El quinto día se sentó en el banco central de la Plaza España. Resultaba curioso ver aquel lugar tan solitario: la cuidad se había convertido en un pueblo donde sólo los autóctonos salían a la calle a pasear y a comprar las cuatro cosas necesarias para pasar el día. La pandemia había eliminado de las calles a los visitantes y había cambiado el paisaje habitual transformándolo en algo totalmente distinto. Solamente la gente mayor recordaba haber vivido antaño así, esos tiempos en los que el turismo no se quedaba con sus casas y los viajeros no convertían las calles y plazas en lugares sucios y ruidosos. Apoyó su espalda en el frío bronce del banco y con sus manos empezó a palpar, como quien lee en braille, los bajorelieves que adornaban el respaldo. Sabía que contaban historias pero nunca se paró a observar qué historias y ahora deseaba empaparse de lo que el metal le contara. Historias de tradición, de cotidianeidad. Testimonios del pasado.
Sus dedos leyeron en sus dibujos el gran incendio que devastó la plaza, una escena de una fiesta de carnaval, el pasaje de un ajusticiado con garrote vil por la inquisición, una corrida de toros…y en su cabeza revivía cada una de las escenas como si fuera protagonista de todas ellas. Estaba tan vacía que empaparse de todo lo que sus sentidos descubrieran resultaba tan inevitable como enriquecedor.
El sexto día se le fue entre las manos y lo dejó ir, sin darle más importancia. Pasó el día dormitando en su humilde y fría habitación, noviembre empezaba a notarse en la capital. Leía, escuchaba música, repasaba sus notas, bebía vino, comía algo de pan y queso. Bailaba dando brincos para desentumecerse, colocar todo en la mente y despertar el alma, alma que ese día parecía ausente: había abandonado su cuerpo y ella sabía que en algún lugar estaría, descubriendo algún rincón curioso, descansando al sol en el retiro o sobrevolando las almas solitarias que vestían los bares al salir del trabajo, caña en mano. La dejó hacer sin reclamarla. En cuanto la noche se cerró y el frío empezó a apretar en serio, oyó cómo en una ráfaga se colaba por las ventanas de madera y sintió cómo volvía a su cuerpo. Se arropó bien y entonces sí, calló rendida en un sueño profundo y tranquilo. Sentía que todo empezaba a cobrar forma.

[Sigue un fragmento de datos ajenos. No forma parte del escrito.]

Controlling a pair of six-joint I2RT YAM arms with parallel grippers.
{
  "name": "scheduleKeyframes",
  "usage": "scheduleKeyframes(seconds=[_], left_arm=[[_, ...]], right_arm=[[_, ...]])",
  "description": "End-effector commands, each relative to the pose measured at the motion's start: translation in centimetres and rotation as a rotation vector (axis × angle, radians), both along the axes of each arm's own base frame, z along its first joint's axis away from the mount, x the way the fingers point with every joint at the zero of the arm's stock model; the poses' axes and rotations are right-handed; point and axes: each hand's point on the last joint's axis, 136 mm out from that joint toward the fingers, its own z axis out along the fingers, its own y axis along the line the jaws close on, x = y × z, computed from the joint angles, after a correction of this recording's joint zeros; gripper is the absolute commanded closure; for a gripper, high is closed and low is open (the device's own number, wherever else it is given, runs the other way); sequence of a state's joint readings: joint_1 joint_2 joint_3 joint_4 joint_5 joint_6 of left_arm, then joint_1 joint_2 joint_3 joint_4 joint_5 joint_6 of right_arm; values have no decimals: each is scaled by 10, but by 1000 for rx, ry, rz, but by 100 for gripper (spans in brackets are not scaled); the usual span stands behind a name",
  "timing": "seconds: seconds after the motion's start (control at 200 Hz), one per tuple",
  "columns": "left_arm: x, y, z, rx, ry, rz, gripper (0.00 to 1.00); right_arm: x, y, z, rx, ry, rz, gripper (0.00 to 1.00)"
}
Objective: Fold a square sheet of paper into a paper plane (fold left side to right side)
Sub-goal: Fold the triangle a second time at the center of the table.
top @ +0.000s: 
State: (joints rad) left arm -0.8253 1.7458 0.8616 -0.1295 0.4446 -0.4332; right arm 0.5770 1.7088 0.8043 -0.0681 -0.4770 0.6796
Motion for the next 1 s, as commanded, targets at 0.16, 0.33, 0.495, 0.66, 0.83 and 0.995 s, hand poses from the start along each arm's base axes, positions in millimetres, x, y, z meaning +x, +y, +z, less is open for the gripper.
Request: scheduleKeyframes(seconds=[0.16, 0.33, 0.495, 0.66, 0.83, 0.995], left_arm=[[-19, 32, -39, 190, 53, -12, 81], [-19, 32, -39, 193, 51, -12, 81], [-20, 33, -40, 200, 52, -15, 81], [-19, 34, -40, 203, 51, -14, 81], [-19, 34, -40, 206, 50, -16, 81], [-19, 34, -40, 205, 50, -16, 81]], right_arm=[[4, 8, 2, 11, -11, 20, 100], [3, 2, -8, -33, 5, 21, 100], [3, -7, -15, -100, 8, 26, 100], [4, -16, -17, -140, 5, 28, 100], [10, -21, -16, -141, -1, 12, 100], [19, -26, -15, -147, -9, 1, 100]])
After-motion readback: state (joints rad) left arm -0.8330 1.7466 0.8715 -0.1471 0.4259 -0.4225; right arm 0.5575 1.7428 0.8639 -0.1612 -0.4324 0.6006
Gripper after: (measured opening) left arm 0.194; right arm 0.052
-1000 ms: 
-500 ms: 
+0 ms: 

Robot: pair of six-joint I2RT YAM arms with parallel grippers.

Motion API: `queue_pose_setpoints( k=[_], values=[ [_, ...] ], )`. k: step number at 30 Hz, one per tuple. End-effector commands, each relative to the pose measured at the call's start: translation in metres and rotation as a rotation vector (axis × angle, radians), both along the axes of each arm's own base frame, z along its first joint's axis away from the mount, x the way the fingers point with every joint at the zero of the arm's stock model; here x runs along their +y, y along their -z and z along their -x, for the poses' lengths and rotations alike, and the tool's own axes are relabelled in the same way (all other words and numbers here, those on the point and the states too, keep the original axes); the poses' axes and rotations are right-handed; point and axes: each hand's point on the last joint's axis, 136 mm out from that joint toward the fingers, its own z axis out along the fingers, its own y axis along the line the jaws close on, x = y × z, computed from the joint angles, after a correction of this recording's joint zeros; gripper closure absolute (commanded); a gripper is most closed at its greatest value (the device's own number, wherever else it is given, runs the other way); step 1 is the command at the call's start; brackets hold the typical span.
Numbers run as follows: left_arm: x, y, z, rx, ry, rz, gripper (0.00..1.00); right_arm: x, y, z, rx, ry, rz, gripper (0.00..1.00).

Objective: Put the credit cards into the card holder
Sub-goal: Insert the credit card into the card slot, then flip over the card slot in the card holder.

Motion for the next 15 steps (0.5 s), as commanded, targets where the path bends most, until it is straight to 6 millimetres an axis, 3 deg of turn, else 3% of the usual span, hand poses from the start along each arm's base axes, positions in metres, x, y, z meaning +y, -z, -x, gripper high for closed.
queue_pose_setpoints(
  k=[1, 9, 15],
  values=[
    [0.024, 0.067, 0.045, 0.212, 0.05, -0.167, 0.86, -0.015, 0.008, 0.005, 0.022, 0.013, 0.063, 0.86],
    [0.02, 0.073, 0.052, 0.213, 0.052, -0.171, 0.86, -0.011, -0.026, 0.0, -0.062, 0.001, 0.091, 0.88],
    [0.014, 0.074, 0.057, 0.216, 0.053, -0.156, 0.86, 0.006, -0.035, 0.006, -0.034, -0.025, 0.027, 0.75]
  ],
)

Otro ruido seco la devolvió a la realidad tal y como le pasó en el tren. El chico de la guitarra había llegado y cerraba la funda ruidosamente a su lado, invitándola a largarse del que hasta el día de hoy era su sitio. Cuando sus ojos se acostumbraron a la penumbra en la que se empezaba a sumir el día, vio un montón de monedas en el suelo delante de ella. Se sintió violenta al ver que la habían confundido con una mendiga y a la vez notó que una extraña felicidad se apoderaba de ella. Era la señal que necesitaba. Debían de haber casi diez euros y no llevaba allí más de una hora. Pensó que si los huesos le aguantaban contra aquel duro suelo y seguía sentándose allí un rato cada día, podría alargar su estancia unos días más.
Y cayó en la cuenta de que quizá en su vida pedir y recibir limosna — fuera del tipo que fuera —no era tan malo, sino una manera temporal de dejar de ignorar lo que le rodeaba y aprender realmente de qué materia están hechas las cosas, los lugares, los momentos, los hechos y las personas.
Se levantó justo cuando se encendía el gran cartel luminoso, se despidió de su compañero de acera, se subió la capucha de su sudadera y se perdió entre el gentío de la Gran Vía sin esperar que pasara nada más que la misma vida.
Y vagó entre las calles de esa ciudad en busca de la sabiduría y del sentido escondido de la vida, cual Siddhartha femenina de una nueva era.
Nunca más supe de ella.
Un relato precioso... suena purificador y catártico. Esa persona, de la que nunca más supiste, por fin era libre.